*WORK TO COMPLETE*.
Search each line below for the word "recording" and list those that contain it.
───
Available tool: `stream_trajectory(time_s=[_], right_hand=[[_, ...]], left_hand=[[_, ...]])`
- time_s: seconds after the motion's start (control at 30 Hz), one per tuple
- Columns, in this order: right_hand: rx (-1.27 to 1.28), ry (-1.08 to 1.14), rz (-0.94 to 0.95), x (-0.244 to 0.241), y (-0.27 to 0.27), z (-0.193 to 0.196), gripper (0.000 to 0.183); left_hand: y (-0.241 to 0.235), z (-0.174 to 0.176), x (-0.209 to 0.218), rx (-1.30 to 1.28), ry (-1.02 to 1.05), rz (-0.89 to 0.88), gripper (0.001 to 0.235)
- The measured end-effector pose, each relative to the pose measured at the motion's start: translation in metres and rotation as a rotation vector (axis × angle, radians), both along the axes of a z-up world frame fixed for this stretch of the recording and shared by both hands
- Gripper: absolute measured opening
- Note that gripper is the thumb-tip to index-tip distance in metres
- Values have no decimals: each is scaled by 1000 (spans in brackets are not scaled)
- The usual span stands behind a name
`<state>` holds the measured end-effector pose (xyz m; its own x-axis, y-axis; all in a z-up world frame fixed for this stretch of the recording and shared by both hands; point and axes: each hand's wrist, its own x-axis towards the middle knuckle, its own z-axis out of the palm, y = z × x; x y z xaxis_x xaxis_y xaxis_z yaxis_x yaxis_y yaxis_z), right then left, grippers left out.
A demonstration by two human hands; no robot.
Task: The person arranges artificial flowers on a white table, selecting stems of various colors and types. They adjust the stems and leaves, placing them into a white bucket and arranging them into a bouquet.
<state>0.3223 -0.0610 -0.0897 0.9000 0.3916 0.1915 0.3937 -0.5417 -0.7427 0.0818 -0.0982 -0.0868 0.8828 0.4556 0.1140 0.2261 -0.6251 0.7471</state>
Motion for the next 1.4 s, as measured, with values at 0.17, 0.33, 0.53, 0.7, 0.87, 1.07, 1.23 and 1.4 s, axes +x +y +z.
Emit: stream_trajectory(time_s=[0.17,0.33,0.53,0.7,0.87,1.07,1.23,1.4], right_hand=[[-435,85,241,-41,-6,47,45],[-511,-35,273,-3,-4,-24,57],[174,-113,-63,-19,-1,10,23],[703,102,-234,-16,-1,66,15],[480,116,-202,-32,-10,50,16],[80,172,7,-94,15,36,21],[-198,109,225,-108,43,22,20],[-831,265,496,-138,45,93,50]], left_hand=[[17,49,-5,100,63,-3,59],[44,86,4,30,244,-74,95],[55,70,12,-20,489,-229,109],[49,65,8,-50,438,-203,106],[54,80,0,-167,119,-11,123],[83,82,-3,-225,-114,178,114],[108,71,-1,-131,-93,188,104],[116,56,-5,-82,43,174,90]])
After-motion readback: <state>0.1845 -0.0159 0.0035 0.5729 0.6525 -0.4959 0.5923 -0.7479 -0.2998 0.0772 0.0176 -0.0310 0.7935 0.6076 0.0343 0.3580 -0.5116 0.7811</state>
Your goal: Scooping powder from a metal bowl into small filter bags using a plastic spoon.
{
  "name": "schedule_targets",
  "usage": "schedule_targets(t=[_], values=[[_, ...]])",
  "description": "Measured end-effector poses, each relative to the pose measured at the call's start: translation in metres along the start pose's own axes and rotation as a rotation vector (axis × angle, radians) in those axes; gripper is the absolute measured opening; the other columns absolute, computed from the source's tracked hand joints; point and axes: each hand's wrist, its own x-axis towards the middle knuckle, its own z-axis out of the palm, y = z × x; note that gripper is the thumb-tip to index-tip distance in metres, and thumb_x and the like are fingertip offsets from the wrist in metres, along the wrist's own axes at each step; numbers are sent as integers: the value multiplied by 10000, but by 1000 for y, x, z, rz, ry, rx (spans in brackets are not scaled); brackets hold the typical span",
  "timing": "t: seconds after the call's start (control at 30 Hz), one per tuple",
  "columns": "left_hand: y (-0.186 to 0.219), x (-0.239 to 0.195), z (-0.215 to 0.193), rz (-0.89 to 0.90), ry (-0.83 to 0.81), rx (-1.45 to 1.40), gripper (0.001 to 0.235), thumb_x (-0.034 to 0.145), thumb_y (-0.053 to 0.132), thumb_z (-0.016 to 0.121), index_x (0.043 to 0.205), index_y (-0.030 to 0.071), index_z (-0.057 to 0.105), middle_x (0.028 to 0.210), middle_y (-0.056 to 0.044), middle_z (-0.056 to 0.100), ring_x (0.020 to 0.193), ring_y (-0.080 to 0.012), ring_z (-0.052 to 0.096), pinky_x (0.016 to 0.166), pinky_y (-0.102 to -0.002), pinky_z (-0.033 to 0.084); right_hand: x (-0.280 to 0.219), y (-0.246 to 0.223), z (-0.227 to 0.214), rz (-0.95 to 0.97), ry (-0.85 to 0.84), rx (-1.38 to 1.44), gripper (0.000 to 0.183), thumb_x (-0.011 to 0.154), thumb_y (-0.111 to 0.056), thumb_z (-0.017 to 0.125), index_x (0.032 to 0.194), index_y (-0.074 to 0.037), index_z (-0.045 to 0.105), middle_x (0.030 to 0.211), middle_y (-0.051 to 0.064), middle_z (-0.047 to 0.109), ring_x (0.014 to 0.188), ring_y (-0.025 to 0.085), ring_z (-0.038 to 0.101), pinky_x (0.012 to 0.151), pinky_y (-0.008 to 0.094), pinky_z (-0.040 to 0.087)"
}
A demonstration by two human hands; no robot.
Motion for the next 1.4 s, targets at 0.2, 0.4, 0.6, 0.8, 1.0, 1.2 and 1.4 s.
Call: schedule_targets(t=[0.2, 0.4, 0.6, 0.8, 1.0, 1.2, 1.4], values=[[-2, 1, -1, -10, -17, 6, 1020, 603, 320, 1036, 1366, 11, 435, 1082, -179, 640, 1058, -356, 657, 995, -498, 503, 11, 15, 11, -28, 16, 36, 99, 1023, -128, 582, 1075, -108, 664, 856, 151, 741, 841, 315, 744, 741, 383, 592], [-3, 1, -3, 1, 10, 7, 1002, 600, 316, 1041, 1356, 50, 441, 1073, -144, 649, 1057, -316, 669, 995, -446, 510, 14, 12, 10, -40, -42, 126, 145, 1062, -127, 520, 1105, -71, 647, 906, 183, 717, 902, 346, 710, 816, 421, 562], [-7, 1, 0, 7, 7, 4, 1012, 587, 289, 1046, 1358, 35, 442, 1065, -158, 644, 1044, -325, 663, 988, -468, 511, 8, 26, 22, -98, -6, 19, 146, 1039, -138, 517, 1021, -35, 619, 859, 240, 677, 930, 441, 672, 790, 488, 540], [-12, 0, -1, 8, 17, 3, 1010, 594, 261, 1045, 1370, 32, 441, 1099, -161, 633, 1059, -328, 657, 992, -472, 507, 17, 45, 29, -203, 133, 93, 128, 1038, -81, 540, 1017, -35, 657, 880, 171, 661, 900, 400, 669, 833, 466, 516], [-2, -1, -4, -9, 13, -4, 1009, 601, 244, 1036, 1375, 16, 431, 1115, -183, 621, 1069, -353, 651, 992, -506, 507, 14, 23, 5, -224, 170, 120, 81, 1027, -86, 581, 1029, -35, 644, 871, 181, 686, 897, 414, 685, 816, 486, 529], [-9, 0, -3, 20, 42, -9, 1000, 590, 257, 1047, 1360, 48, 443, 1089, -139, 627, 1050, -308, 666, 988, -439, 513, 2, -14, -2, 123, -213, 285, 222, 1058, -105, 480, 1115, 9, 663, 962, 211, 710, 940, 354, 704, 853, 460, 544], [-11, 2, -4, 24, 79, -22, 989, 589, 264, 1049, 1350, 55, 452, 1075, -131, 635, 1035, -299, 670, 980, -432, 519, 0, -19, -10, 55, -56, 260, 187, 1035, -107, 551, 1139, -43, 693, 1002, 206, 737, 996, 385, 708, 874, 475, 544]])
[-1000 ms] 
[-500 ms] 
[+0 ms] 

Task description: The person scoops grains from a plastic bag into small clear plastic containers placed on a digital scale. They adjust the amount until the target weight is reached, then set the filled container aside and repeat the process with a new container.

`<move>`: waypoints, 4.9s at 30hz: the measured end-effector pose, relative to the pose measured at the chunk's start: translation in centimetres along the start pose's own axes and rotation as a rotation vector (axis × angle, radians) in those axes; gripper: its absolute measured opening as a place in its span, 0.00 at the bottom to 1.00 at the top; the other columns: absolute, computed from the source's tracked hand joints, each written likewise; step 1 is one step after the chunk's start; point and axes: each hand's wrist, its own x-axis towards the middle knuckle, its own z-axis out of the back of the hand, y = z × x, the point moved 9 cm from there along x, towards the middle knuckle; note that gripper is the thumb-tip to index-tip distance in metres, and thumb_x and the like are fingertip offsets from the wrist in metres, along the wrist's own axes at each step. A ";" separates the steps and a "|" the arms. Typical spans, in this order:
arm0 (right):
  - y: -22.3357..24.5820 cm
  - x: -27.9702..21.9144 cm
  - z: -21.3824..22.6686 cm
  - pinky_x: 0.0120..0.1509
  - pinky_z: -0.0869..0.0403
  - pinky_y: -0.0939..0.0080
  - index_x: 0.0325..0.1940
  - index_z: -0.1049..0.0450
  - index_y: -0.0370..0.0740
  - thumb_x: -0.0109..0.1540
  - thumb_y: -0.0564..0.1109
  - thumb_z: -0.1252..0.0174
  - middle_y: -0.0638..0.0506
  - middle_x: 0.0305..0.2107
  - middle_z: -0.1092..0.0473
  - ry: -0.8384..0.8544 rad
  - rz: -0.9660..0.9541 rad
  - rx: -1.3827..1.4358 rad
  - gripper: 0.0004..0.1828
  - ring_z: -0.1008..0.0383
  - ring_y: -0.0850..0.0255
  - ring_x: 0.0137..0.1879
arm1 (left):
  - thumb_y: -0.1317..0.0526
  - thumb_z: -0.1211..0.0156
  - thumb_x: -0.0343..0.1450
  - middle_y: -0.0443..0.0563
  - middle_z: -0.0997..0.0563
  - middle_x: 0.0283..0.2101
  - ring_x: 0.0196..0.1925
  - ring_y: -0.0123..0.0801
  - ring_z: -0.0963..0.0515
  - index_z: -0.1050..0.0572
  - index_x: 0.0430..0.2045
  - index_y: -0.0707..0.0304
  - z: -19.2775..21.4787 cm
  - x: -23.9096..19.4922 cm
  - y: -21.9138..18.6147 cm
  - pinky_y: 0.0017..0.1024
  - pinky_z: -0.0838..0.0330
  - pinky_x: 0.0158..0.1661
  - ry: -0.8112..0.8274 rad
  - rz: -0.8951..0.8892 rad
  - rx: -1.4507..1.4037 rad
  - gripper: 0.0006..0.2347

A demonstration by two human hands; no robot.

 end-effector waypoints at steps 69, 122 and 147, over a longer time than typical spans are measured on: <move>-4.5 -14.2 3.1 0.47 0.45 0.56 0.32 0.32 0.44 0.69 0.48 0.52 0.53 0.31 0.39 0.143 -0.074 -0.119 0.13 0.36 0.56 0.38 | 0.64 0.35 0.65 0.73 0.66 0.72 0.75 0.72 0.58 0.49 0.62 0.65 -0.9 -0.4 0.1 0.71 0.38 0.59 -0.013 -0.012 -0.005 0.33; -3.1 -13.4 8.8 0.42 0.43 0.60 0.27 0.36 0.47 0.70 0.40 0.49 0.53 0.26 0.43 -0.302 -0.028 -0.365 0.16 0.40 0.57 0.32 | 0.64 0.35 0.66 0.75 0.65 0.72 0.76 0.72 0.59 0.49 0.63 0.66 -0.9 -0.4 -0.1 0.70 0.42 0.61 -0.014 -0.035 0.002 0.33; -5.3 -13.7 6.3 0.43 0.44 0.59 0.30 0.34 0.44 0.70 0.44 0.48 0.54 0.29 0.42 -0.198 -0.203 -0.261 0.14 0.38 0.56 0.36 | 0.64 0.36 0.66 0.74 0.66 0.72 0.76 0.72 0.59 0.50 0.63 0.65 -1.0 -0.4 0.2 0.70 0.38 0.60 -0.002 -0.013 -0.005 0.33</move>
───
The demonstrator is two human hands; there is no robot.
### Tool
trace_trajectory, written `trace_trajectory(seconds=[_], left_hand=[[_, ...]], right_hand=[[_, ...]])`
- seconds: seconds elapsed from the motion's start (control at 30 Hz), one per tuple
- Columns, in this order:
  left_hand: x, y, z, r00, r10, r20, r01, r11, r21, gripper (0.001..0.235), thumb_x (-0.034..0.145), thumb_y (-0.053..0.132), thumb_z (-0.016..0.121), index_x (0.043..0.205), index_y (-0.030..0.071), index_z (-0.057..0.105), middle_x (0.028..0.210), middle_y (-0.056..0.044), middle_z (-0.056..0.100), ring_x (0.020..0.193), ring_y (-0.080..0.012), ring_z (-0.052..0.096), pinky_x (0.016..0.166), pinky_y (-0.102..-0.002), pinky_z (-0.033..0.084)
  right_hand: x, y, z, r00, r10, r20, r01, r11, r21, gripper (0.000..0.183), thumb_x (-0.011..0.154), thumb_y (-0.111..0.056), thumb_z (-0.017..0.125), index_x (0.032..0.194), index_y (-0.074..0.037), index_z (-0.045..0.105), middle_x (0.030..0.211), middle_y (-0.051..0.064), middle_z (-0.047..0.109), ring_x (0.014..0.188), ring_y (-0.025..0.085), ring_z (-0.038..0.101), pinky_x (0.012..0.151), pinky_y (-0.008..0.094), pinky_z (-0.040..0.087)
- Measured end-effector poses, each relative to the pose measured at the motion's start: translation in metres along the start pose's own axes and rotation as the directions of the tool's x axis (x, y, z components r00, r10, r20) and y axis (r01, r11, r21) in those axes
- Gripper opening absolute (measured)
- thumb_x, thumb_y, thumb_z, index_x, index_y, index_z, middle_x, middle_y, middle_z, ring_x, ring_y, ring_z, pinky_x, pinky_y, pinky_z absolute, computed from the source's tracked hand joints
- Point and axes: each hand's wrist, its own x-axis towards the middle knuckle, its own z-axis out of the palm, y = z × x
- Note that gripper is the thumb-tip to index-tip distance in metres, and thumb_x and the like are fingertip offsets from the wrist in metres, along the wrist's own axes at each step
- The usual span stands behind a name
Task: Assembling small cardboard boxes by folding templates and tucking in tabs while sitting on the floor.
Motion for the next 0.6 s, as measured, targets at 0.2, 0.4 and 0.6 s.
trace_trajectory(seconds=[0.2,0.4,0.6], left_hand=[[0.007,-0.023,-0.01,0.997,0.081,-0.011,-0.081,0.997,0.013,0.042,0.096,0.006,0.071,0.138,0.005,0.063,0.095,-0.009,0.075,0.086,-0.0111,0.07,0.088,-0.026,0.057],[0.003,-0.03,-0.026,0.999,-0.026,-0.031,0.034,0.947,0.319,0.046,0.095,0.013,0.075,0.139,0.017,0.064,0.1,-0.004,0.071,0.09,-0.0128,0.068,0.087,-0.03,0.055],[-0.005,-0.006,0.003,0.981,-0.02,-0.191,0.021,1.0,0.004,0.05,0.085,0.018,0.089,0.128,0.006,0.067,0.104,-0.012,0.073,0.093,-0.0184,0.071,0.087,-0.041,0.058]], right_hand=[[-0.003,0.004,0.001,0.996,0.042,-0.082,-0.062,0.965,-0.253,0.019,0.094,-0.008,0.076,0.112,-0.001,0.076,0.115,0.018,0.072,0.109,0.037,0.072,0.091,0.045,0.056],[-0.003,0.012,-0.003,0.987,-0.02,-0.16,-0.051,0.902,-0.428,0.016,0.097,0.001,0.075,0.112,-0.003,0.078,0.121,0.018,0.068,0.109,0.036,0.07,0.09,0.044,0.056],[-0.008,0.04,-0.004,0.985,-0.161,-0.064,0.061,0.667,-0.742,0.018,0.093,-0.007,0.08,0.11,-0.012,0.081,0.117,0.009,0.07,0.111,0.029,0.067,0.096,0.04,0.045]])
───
*SOLUTION*.
- The measured end-effector pose, each relative to the pose measured at the motion's start: translation in metres and rotation as a rotation vector (axis × angle, radians), both along the axes of a z-up world frame fixed for this stretch of the recording and shared by both hands
`<state>` holds the measured end-effector pose (xyz m; its own x-axis, y-axis; all in a z-up world frame fixed for this stretch of the recording and shared by both hands; point and axes: each hand's wrist, its own x-axis towards the middle knuckle, its own z-axis out of the palm, y = z × x; x y z xaxis_x xaxis_y xaxis_z yaxis_x yaxis_y yaxis_z), right then left, grippers left out.

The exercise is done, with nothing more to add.